Exercise:
Find out how many lines of the material contain the string "camera" and give only that figure.
----
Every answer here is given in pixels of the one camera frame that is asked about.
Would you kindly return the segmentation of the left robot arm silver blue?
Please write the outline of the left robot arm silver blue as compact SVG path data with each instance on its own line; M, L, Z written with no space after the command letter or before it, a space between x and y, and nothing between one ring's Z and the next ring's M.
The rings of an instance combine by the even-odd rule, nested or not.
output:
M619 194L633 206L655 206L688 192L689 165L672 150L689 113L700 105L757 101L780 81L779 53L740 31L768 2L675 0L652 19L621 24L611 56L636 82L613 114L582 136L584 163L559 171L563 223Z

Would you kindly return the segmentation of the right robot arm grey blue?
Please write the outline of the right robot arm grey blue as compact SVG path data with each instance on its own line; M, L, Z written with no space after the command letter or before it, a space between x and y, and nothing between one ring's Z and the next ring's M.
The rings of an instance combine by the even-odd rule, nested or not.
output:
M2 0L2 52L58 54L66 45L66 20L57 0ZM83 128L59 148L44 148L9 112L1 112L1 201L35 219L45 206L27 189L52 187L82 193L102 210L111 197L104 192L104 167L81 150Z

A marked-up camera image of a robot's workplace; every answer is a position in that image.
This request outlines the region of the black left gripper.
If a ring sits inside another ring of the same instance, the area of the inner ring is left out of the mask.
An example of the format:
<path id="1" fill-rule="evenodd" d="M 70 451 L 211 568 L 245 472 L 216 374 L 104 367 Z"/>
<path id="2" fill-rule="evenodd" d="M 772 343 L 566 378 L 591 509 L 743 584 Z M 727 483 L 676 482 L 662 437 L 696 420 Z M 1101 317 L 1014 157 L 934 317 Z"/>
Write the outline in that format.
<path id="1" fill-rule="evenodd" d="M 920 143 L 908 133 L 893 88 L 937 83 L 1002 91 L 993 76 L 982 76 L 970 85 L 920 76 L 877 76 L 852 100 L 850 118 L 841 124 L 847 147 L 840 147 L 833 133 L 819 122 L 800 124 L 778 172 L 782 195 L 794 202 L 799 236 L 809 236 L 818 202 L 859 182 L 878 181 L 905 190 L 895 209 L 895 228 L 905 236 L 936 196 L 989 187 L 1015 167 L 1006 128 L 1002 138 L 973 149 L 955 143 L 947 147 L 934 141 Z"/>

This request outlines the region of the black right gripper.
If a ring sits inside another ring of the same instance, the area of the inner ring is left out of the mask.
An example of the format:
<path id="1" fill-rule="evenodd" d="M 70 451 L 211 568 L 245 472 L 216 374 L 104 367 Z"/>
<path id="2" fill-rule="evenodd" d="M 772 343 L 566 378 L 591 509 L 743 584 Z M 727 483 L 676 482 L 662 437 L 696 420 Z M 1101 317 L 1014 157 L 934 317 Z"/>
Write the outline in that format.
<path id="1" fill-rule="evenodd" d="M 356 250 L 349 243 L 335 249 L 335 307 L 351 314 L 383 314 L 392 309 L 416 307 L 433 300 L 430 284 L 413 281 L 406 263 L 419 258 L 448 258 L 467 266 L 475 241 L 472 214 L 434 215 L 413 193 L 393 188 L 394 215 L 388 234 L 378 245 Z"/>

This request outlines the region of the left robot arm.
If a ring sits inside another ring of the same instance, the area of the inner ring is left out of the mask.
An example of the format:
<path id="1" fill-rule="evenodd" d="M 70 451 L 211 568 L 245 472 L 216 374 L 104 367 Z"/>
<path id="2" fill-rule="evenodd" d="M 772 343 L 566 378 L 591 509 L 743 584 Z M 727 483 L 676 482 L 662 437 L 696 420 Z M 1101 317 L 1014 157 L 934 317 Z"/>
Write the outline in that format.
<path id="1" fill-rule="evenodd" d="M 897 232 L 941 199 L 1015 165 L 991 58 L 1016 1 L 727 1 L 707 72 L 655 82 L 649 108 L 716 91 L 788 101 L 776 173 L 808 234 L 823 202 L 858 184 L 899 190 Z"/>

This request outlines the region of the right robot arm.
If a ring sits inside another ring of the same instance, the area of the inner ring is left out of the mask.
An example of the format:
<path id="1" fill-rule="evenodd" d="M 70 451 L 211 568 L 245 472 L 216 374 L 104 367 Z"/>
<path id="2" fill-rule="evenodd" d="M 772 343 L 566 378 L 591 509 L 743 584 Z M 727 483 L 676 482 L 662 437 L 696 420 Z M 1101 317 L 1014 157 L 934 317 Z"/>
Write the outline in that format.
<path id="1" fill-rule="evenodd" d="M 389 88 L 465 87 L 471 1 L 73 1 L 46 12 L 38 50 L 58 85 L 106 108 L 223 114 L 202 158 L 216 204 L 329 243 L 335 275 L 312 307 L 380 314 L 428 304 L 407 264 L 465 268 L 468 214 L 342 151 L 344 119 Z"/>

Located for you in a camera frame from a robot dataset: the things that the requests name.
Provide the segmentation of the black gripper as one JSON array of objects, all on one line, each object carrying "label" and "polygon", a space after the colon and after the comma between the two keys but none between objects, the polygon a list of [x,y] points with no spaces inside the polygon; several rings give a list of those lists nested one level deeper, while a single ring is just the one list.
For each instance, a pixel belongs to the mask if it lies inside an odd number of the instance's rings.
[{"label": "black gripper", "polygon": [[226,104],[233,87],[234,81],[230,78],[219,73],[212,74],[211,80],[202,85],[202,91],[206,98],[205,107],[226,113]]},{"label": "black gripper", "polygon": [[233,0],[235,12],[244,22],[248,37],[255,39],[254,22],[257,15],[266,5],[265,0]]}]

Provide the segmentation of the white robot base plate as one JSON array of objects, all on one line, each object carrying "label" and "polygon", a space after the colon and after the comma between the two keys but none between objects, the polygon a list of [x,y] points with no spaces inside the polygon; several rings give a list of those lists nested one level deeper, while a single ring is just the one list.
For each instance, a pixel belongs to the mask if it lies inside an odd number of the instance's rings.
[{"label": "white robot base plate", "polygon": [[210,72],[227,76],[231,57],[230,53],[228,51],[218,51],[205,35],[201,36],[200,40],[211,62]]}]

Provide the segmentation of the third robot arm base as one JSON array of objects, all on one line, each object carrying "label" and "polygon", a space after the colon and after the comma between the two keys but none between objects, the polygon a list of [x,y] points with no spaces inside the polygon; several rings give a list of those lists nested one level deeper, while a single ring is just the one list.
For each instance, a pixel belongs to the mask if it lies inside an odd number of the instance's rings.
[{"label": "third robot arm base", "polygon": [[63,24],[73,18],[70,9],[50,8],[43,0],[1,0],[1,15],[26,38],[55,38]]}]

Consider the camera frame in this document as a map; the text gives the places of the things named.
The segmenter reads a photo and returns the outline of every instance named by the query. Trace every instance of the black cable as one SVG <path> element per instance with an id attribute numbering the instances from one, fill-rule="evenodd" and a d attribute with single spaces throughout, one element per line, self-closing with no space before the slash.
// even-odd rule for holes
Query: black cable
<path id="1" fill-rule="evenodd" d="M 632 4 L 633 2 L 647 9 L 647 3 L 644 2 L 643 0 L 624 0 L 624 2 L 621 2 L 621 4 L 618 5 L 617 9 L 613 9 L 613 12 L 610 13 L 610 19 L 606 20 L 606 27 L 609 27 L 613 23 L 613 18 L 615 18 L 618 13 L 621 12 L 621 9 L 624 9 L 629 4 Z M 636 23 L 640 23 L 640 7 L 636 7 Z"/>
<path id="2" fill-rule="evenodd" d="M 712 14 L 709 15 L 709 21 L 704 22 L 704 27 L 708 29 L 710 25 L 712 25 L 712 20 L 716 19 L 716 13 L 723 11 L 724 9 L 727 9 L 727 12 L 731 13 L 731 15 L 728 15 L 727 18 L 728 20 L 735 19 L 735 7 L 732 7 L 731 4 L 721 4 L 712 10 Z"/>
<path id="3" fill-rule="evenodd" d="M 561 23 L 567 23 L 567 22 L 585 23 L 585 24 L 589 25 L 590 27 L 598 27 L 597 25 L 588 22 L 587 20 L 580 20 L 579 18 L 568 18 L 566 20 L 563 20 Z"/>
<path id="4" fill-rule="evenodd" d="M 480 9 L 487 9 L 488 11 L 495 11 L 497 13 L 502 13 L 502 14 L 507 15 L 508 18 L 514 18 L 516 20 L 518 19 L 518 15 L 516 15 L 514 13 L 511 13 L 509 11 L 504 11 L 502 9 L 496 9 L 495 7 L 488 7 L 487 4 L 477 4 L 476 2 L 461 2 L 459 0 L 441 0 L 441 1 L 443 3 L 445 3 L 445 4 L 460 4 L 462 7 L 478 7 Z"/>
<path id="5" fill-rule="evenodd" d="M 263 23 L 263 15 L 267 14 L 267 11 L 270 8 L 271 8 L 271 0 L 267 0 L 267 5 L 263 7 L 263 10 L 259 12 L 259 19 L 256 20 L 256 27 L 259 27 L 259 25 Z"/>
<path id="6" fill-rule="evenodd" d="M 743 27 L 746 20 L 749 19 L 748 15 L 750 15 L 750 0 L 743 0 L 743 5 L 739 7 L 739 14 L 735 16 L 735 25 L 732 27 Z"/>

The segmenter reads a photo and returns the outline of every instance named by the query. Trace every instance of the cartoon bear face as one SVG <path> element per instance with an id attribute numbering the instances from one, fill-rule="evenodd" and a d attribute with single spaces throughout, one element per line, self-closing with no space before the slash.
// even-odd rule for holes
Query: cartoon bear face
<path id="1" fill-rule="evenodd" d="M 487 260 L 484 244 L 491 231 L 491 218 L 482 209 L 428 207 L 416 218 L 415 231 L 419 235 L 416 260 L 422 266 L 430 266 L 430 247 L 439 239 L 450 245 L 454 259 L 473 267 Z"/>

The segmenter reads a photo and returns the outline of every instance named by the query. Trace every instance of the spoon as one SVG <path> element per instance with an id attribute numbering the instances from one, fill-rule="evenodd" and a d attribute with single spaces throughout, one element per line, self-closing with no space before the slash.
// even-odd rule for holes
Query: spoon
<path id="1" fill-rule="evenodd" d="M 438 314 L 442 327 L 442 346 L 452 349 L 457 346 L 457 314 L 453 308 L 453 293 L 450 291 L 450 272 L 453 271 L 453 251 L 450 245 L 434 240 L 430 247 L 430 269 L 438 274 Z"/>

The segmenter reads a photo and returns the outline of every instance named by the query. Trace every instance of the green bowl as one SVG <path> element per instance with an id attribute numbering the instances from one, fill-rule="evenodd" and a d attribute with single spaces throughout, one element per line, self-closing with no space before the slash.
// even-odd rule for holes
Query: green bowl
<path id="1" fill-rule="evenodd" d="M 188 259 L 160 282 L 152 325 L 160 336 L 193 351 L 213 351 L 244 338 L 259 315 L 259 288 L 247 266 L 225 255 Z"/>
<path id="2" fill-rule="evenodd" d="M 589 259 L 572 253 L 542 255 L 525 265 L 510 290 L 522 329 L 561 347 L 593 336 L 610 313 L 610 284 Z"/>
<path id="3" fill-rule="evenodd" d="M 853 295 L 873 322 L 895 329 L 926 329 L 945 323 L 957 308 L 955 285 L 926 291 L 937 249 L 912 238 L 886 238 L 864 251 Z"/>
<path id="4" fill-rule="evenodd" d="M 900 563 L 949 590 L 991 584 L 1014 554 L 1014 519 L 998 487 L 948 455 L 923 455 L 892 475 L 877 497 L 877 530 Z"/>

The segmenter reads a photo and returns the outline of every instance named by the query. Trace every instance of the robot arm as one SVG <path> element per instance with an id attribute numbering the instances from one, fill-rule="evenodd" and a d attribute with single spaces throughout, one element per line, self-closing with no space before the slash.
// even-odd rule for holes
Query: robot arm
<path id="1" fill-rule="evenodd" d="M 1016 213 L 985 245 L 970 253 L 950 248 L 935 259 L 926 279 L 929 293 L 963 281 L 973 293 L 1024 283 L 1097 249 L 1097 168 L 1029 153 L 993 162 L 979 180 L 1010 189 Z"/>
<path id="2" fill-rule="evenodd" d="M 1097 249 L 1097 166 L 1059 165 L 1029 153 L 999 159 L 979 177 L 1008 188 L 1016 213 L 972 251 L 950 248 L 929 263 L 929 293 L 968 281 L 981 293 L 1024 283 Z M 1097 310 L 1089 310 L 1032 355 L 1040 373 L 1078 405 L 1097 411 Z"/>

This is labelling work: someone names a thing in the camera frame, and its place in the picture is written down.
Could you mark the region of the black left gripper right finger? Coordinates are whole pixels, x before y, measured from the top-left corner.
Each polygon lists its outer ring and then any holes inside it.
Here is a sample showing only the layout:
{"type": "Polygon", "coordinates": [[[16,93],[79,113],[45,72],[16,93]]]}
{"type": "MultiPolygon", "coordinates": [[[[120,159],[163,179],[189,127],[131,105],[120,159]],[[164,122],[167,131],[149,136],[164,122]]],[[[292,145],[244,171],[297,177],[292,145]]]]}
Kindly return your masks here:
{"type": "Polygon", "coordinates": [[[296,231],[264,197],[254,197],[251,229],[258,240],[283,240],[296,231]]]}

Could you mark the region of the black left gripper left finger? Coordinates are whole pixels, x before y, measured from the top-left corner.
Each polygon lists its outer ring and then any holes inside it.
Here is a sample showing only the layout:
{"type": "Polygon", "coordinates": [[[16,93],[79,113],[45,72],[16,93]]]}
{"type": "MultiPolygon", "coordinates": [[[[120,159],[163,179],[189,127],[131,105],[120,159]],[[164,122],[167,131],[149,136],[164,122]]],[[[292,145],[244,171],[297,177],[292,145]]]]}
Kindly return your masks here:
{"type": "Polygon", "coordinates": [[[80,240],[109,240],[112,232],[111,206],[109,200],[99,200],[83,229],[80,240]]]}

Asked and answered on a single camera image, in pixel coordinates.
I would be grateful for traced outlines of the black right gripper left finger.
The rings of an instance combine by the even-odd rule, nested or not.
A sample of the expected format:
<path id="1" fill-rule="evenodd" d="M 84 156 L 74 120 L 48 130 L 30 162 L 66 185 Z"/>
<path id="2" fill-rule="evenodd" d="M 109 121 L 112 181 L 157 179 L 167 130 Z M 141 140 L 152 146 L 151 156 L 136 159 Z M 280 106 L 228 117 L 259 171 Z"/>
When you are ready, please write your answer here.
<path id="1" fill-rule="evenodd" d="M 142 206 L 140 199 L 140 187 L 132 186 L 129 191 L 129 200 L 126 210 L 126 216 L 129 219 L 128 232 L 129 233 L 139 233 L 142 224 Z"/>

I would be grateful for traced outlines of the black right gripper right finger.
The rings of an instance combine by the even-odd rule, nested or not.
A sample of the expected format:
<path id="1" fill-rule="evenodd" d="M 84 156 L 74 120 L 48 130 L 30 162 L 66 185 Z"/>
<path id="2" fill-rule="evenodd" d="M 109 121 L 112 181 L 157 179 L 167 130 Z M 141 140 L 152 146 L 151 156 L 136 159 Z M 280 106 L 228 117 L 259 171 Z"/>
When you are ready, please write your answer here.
----
Response box:
6